▶ **Exercise directions**
Below are entries with pictures among them; reproduce exactly, and only, the lines from the one containing "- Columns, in" down to the one containing "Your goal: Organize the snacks", without the pictures.

▶ **Data extract**
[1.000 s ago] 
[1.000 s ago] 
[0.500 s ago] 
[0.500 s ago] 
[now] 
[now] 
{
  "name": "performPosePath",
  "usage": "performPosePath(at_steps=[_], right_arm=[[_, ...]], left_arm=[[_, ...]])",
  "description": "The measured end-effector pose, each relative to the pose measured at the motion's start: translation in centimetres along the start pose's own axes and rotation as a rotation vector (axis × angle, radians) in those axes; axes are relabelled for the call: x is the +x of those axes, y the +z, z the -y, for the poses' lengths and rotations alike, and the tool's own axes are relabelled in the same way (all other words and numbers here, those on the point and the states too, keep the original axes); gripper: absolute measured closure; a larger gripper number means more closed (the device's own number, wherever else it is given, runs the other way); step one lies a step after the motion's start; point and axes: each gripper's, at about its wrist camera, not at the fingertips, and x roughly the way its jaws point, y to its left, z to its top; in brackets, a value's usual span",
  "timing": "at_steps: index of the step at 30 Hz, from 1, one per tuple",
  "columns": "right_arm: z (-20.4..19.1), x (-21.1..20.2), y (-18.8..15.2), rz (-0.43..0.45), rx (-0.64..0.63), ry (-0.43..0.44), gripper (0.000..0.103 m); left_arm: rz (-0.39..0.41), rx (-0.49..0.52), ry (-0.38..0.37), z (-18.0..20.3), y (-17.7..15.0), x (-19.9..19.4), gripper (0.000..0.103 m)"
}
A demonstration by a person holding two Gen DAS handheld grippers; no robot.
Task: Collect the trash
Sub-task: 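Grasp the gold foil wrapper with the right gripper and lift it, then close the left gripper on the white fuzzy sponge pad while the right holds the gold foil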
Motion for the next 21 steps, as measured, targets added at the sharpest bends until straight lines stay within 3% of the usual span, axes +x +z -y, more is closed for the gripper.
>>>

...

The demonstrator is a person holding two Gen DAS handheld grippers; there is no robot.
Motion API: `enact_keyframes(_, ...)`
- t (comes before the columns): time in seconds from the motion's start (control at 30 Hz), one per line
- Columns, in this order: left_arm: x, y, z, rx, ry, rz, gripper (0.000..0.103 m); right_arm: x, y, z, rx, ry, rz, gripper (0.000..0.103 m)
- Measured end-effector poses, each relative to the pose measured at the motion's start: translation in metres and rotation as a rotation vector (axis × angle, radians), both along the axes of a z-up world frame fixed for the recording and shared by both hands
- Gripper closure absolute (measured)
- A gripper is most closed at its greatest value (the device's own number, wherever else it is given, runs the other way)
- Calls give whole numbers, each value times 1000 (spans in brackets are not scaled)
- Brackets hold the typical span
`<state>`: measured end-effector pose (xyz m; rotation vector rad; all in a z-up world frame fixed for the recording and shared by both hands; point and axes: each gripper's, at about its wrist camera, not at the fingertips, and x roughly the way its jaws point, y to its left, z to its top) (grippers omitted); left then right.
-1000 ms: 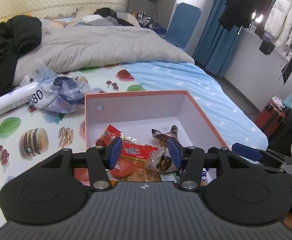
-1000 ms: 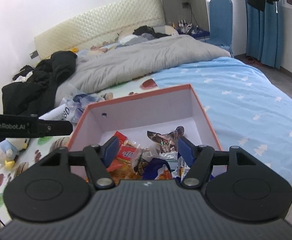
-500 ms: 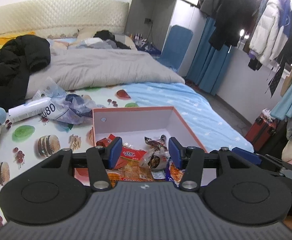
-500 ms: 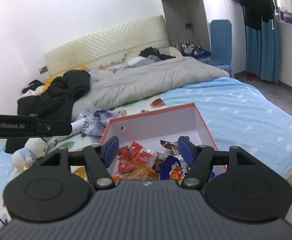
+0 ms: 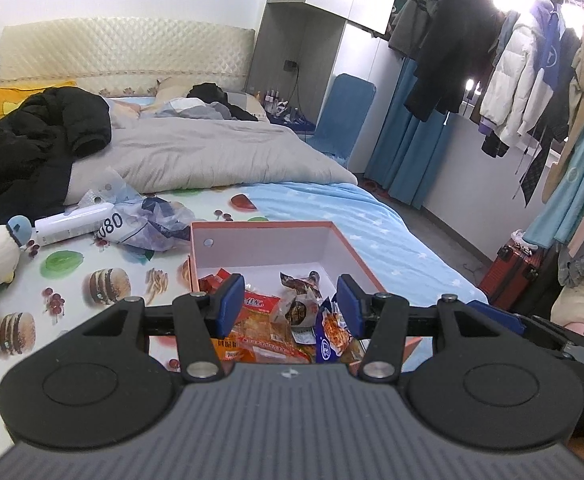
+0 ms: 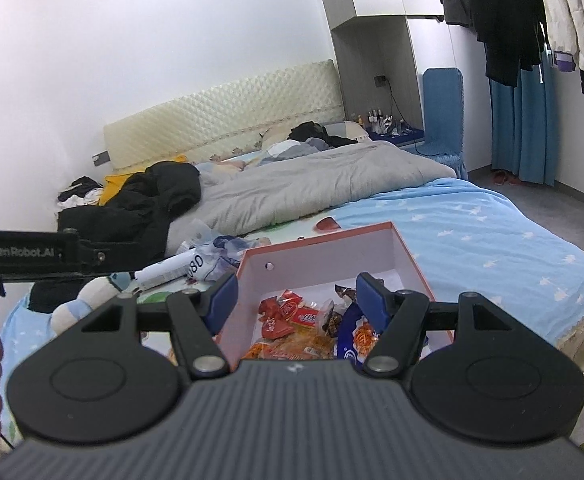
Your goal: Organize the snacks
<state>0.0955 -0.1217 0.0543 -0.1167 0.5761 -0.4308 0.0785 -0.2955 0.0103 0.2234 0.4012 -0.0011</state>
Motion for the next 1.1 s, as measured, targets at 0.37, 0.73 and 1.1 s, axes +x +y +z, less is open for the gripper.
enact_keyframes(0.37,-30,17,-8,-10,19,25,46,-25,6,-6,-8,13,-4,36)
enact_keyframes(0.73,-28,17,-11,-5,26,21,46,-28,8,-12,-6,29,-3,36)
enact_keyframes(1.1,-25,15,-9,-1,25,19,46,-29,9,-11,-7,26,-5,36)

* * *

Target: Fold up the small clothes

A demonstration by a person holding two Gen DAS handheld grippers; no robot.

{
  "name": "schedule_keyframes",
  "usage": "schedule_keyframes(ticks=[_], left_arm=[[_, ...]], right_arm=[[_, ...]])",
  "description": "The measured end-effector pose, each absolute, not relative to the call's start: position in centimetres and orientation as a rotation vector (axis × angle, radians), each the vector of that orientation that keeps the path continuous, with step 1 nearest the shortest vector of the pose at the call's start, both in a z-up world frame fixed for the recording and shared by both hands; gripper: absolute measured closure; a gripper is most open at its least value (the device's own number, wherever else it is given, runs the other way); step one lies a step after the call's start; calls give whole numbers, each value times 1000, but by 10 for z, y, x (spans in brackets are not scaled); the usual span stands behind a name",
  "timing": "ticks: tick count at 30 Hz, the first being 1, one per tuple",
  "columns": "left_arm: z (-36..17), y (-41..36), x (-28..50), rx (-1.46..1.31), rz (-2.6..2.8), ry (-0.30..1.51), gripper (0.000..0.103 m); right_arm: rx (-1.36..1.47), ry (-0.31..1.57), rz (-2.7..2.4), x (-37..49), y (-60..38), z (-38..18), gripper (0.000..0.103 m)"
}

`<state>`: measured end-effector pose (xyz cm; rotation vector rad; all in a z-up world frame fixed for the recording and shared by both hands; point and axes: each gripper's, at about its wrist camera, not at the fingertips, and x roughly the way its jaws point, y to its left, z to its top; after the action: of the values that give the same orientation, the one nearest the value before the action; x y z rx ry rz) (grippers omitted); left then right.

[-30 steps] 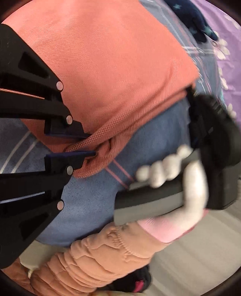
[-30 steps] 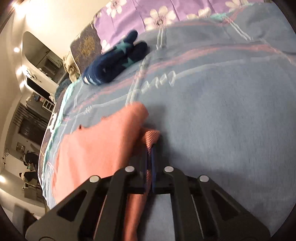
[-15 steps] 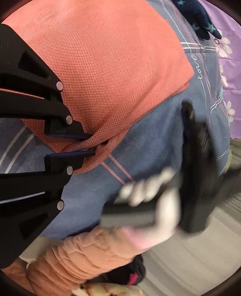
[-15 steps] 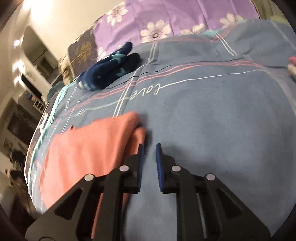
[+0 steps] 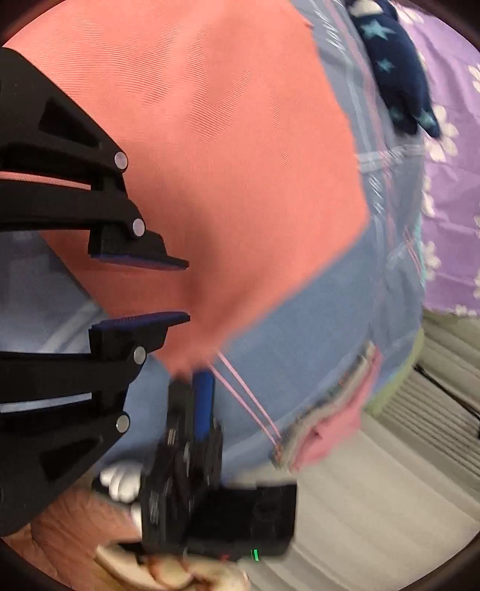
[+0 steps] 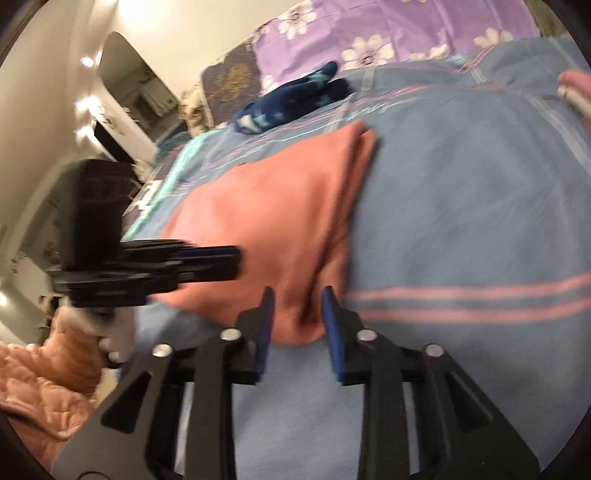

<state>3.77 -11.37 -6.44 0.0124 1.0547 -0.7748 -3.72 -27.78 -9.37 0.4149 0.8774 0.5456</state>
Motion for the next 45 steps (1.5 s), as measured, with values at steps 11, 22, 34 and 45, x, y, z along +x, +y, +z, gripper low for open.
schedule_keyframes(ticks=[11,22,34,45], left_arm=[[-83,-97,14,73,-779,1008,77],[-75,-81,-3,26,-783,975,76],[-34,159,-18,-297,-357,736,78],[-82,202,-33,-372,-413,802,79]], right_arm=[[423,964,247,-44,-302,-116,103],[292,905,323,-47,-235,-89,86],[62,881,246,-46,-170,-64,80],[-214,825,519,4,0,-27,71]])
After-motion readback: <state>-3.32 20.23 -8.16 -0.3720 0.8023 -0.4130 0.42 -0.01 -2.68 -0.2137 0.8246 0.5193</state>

▶ **Solution to this task**
- Columns, in this order: left_arm: x, y, z, rx, ry, rz, gripper (0.000..0.103 m); right_arm: x, y, z, rx, ry, rz, gripper (0.000..0.103 m)
- Measured end-effector poses, each relative to the pose measured at the motion's start: translation in metres and rotation as a rotation vector (axis × angle, radians), both along the axes of a z-up world frame fixed for the recording and shared by both hands
- Gripper closure absolute (measured)
- A gripper is most closed at its greatest value (the device's own number, wherever else it is given, runs the other way)
- Calls give whole numbers, each value times 1000 (spans in brackets are not scaled)
- Brackets hold the typical span
`<state>`: measured end-effector pose (xyz m; rotation vector rad; all in a z-up world frame fixed for the recording and shared by both hands; point and axes: each gripper's, at about its wrist camera, not at the fingertips, and x roughly the way its jaws point, y to its left, z to its top) (grippers omitted); left then right.
-1000 ms: 
-1000 ms: 
-500 ms: 
-500 ms: 
+0 ms: 
+0 ms: 
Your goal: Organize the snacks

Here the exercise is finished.